(Entries taken from a collection)
+ + + + +

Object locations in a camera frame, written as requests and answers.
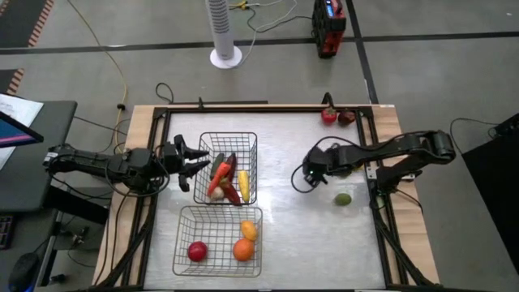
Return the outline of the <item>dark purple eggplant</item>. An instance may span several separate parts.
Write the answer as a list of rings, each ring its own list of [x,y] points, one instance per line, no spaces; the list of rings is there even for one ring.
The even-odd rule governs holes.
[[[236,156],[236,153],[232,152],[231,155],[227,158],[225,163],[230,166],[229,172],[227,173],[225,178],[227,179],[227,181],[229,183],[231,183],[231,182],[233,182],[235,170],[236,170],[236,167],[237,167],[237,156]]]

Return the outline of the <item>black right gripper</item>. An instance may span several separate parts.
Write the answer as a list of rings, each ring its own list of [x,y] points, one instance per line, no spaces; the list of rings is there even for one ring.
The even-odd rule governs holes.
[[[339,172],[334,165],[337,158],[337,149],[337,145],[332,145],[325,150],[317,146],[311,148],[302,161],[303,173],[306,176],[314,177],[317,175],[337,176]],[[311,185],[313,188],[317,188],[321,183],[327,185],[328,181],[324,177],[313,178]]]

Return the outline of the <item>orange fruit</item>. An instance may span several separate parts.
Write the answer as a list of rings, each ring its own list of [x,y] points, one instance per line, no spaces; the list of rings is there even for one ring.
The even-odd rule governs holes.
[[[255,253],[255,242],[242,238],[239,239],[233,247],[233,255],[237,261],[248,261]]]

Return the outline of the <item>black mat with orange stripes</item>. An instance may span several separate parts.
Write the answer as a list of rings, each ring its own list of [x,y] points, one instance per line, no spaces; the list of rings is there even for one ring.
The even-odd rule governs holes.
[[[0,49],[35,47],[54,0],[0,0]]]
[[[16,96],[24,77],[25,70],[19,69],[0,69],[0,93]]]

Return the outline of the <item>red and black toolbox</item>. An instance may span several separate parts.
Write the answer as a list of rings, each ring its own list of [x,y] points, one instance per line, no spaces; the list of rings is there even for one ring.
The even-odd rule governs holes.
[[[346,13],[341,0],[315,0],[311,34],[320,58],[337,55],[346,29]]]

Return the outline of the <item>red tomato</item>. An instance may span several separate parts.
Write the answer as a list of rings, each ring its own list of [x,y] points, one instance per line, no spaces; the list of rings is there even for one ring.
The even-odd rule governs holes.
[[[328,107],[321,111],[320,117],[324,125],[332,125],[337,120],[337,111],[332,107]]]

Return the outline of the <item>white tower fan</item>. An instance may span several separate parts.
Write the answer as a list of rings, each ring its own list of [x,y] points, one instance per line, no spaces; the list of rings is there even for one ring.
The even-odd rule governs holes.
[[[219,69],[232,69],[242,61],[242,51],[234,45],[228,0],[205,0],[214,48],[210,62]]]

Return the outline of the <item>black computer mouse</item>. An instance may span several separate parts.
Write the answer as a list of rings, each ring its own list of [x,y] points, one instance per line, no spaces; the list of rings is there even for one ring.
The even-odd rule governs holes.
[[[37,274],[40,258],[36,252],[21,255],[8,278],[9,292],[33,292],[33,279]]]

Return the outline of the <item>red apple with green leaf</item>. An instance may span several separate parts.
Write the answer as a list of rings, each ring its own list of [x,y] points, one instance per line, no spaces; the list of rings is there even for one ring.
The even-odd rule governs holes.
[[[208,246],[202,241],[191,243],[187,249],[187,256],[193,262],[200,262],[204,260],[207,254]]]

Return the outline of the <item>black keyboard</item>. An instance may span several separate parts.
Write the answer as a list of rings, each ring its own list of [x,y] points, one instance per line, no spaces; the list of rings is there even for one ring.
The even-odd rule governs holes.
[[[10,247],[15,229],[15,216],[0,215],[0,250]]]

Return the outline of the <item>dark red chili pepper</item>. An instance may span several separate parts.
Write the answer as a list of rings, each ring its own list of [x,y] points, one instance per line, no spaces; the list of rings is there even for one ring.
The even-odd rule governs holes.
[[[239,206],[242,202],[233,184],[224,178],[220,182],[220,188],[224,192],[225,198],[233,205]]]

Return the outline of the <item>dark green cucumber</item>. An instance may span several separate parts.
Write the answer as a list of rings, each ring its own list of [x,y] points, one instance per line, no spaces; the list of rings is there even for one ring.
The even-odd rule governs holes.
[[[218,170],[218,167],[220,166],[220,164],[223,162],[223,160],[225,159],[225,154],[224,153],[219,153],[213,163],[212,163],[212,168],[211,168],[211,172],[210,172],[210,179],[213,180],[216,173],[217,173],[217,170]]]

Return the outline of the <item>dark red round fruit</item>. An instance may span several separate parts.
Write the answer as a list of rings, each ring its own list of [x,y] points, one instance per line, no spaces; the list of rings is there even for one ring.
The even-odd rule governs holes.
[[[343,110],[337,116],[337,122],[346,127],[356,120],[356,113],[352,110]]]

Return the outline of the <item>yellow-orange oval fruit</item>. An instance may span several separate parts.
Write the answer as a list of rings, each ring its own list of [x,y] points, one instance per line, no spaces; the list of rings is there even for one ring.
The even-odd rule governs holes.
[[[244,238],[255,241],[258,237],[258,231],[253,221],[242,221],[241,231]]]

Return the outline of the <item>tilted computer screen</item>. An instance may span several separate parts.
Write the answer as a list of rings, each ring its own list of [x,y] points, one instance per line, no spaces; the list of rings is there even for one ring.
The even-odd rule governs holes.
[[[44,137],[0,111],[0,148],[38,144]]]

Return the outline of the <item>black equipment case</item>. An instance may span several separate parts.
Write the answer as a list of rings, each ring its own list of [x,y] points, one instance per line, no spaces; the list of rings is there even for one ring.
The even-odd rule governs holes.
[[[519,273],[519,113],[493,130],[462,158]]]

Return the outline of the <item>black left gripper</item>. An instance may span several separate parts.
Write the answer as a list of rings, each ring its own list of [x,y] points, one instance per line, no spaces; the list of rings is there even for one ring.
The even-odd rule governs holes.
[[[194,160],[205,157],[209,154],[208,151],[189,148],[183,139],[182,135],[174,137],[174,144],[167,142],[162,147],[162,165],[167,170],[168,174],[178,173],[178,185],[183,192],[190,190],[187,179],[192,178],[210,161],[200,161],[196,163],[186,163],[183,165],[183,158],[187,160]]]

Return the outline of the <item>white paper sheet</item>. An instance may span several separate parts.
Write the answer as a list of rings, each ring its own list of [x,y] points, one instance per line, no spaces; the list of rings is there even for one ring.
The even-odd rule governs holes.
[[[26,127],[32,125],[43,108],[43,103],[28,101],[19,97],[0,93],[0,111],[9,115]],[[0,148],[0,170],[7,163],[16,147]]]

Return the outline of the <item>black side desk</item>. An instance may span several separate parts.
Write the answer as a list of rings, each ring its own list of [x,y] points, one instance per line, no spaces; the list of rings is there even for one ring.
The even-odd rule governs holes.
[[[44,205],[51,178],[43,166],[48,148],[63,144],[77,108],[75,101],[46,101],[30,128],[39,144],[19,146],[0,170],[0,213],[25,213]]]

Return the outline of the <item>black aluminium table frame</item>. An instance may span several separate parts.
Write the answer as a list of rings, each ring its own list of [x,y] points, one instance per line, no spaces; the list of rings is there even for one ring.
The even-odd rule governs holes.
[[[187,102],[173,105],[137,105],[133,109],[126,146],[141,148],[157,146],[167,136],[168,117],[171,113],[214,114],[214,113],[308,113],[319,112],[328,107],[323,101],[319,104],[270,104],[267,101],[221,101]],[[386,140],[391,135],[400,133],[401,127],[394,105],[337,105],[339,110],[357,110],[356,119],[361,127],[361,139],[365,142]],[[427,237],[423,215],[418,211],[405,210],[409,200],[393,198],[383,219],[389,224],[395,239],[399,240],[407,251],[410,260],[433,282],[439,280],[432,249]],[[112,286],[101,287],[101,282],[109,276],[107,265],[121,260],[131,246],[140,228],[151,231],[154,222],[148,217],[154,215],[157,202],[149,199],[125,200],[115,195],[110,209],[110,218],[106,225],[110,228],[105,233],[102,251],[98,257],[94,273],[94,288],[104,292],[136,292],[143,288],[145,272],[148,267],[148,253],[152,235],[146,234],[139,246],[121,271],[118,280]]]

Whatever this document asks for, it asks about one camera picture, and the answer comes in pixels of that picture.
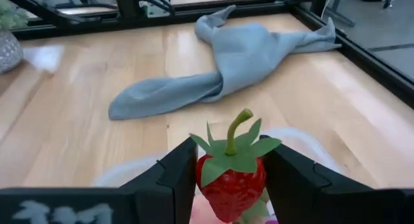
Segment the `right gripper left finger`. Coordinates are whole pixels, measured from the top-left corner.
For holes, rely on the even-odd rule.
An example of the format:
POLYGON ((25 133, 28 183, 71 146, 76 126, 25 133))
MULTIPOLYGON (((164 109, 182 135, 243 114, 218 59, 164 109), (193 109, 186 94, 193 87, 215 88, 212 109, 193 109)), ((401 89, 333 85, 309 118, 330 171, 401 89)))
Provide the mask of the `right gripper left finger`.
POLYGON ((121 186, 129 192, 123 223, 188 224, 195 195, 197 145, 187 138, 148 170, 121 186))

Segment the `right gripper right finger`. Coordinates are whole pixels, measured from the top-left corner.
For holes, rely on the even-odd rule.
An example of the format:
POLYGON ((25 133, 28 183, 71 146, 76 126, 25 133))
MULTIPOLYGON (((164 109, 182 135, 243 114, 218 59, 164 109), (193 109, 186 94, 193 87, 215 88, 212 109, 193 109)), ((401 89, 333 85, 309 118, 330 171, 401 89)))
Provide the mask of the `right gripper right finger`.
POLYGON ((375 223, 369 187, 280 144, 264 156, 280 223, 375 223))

+ + + + +

> [Activity] Exactly as they appear, please return only the lines from the first line of the records through the line containing "Return the outline of the <item>dark purple", both included, leaving out all pictures.

> [Output for this exercise]
Object locations in a camera frame, written as requests and answers.
Return the outline of the <item>dark purple eggplant</item>. An instance may span several separate parts.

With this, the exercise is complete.